Exercise goal →
Restate word for word the lines that run from the one containing "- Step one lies" to the last line of the data, both ends included.

Supplied entries →
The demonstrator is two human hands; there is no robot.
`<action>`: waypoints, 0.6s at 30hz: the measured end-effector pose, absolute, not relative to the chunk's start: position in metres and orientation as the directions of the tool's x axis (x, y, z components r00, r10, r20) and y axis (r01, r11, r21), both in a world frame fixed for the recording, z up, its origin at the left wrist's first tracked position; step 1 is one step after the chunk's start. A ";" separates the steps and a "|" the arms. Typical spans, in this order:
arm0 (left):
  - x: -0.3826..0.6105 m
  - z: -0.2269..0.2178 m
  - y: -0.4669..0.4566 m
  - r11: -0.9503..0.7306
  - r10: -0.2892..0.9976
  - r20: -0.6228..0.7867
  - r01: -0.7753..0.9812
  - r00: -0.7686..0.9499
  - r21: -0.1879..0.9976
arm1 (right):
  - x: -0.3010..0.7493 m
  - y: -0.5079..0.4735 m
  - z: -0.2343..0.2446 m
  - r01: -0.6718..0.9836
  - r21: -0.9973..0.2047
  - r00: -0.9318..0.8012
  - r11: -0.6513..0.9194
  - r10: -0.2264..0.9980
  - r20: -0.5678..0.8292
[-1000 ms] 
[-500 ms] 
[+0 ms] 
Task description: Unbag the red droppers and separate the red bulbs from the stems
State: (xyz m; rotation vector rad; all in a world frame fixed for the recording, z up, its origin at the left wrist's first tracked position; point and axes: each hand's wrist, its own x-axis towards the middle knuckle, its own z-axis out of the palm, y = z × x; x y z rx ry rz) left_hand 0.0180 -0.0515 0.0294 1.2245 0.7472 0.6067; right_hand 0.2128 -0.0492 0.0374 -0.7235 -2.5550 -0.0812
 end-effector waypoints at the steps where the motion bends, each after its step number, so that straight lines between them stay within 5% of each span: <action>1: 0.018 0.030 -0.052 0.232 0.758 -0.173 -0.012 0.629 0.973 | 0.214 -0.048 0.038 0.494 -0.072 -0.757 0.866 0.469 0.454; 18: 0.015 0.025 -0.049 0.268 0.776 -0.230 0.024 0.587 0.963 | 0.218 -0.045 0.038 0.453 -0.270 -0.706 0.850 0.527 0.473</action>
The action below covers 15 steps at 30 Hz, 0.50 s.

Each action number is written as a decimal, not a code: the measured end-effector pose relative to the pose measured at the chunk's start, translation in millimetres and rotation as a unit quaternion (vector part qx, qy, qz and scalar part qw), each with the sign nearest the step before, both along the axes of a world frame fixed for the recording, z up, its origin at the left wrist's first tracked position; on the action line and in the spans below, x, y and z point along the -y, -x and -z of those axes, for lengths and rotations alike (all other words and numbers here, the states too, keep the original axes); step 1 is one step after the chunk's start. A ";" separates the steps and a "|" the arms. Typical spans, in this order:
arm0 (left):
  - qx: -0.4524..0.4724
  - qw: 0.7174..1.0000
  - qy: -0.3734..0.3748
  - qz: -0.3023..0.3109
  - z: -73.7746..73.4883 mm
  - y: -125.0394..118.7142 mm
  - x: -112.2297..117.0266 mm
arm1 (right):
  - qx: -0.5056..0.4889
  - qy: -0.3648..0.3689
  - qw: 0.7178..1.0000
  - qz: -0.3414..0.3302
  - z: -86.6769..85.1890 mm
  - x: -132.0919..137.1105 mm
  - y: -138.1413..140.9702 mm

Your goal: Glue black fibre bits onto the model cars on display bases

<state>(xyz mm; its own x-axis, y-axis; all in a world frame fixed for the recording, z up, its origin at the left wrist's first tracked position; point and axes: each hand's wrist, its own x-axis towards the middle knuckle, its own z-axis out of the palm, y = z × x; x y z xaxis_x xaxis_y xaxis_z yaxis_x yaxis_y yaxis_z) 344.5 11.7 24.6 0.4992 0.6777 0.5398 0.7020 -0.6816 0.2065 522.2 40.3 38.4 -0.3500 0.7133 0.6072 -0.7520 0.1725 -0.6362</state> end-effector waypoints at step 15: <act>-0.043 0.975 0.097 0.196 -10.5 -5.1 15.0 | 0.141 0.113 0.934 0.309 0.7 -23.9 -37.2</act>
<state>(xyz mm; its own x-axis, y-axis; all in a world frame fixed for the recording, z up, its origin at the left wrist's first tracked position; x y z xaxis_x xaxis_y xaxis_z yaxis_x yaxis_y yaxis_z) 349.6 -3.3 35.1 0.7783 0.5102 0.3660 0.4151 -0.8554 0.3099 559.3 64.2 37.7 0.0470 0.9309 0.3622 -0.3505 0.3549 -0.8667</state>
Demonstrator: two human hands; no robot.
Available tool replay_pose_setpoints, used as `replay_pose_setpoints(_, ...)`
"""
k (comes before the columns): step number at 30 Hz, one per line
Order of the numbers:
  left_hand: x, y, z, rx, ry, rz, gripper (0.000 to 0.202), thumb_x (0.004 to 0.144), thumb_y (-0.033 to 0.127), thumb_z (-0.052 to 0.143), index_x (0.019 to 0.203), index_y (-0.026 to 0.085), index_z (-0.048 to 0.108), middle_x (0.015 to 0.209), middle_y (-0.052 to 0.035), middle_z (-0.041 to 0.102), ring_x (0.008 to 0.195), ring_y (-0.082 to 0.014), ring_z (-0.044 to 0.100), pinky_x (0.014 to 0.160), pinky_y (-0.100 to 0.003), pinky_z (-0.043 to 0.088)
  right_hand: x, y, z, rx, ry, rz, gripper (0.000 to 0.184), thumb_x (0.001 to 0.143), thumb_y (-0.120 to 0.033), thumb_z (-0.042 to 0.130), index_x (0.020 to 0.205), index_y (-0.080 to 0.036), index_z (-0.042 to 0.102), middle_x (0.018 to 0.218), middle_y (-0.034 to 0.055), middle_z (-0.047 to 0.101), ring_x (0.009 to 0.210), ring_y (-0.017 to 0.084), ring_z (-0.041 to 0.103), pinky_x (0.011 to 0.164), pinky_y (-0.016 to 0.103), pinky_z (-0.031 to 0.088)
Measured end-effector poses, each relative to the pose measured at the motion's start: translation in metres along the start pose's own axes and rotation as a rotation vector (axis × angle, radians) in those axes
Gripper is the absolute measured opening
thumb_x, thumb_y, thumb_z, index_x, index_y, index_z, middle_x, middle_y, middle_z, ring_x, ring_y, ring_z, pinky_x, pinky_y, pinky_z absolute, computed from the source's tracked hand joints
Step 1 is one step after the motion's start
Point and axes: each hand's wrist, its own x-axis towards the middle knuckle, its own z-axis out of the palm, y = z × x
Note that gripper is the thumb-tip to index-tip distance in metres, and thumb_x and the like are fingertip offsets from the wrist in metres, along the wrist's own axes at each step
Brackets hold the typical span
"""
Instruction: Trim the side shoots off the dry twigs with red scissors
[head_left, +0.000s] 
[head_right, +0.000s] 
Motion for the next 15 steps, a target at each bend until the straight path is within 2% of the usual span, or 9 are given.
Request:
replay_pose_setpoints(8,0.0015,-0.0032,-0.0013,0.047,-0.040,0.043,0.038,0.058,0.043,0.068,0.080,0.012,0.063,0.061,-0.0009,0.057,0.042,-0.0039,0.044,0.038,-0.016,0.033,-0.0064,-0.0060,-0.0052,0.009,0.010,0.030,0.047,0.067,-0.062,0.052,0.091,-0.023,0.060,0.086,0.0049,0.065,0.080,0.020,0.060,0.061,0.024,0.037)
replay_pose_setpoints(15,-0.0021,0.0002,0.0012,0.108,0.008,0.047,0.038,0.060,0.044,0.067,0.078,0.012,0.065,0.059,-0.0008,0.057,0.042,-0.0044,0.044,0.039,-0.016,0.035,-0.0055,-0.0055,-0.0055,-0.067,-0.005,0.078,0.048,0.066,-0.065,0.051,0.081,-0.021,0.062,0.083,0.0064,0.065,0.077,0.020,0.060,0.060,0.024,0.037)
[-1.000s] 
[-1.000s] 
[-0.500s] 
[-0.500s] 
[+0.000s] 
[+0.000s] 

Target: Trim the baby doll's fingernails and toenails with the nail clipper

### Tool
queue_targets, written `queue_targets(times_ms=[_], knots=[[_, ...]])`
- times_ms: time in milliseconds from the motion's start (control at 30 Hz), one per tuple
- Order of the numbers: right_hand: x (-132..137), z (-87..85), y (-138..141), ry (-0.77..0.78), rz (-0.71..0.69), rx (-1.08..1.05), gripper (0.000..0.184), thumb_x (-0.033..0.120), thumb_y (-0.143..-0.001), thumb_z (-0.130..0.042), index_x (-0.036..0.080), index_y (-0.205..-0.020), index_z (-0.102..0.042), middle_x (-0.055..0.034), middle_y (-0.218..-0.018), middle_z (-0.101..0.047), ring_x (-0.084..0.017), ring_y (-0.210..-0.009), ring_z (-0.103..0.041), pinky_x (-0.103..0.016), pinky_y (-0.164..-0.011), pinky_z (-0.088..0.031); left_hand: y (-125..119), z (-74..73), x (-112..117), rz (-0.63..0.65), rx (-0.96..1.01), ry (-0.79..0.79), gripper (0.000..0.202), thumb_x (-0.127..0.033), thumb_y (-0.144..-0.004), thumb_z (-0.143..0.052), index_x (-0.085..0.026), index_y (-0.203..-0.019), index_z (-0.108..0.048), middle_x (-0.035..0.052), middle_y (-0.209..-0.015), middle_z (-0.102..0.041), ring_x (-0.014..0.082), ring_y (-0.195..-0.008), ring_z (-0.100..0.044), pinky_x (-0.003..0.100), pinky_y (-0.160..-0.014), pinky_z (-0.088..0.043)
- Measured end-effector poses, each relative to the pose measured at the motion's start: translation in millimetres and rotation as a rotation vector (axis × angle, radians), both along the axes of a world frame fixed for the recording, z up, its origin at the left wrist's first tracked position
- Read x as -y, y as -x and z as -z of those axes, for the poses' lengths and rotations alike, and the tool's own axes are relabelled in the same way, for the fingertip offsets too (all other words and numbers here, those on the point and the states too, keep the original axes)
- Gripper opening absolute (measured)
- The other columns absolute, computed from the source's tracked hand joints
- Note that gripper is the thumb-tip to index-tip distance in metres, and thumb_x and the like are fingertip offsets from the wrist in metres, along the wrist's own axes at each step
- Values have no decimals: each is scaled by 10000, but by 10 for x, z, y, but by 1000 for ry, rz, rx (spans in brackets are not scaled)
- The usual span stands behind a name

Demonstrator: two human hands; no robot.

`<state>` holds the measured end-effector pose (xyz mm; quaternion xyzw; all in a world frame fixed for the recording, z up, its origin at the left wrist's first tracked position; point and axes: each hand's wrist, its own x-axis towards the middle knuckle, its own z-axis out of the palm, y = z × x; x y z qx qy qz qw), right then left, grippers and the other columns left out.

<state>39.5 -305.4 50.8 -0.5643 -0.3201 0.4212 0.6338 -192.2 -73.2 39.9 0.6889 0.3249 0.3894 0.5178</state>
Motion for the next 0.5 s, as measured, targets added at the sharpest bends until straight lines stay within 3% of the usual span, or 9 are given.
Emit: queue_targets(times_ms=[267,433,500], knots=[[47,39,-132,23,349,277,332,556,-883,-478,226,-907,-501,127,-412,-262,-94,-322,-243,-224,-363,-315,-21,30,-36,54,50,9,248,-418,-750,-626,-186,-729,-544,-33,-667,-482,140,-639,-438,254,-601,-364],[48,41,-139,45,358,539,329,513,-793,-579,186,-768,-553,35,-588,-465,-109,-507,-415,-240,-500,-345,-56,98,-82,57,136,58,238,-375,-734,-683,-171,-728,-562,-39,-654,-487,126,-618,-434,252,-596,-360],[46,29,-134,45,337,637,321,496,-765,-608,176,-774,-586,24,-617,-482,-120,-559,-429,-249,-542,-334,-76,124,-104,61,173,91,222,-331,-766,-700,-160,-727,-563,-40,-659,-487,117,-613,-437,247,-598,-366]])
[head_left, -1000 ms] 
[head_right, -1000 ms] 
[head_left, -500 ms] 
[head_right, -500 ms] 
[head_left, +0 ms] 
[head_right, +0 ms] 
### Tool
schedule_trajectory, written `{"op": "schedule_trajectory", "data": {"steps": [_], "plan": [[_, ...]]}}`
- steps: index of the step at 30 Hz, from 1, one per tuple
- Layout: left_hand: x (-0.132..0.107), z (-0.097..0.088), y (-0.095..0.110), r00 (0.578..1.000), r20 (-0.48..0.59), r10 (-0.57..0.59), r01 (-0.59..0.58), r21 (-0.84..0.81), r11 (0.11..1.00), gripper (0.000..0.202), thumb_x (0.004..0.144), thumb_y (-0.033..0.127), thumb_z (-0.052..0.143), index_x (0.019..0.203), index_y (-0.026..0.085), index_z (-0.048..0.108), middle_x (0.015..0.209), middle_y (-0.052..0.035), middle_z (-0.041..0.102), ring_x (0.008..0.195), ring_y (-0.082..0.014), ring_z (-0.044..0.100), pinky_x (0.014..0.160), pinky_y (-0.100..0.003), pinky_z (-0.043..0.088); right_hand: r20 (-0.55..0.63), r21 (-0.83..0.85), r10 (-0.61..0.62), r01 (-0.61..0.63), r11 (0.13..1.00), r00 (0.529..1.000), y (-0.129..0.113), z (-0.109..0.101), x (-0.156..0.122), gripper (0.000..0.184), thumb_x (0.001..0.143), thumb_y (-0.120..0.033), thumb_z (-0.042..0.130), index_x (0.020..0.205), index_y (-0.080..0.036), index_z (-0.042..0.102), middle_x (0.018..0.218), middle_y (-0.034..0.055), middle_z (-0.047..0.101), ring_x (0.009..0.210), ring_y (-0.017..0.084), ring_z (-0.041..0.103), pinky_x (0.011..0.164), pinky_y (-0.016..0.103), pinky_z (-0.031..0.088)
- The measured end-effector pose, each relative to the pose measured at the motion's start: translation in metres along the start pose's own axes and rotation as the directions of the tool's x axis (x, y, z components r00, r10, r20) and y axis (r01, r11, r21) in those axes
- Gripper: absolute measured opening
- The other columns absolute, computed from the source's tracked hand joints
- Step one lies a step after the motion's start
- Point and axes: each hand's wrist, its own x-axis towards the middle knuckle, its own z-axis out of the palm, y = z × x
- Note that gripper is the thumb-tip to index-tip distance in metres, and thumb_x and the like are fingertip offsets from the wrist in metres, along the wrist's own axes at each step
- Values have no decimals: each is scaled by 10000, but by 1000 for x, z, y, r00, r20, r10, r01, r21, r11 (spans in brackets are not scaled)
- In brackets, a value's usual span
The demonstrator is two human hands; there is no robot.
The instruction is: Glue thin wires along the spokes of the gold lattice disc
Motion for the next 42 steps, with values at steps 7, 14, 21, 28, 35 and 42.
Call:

Result for this task →
- Step one lies a step after the motion's start
- Point and axes: each hand's wrist, its own x-axis towards the middle knuckle, its own z-axis out of the palm, y = z × x
- Note that gripper is the thumb-tip to index-tip distance in metres, and thumb_x and the like are fingertip offsets from the wrist in metres, along the wrist's own axes at each step
- Values have no decimals: each is scaled by 10000, but by 1000 for x, z, y, r00, r20, r10, r01, r21, r11 (spans in brackets are not scaled)
- In brackets, a value's usual span
The demonstrator is two human hands; there is no robot.
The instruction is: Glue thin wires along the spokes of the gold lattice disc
Motion for the next 42 steps, with values at steps 7, 14, 21, 28, 35 and 42.
Call:

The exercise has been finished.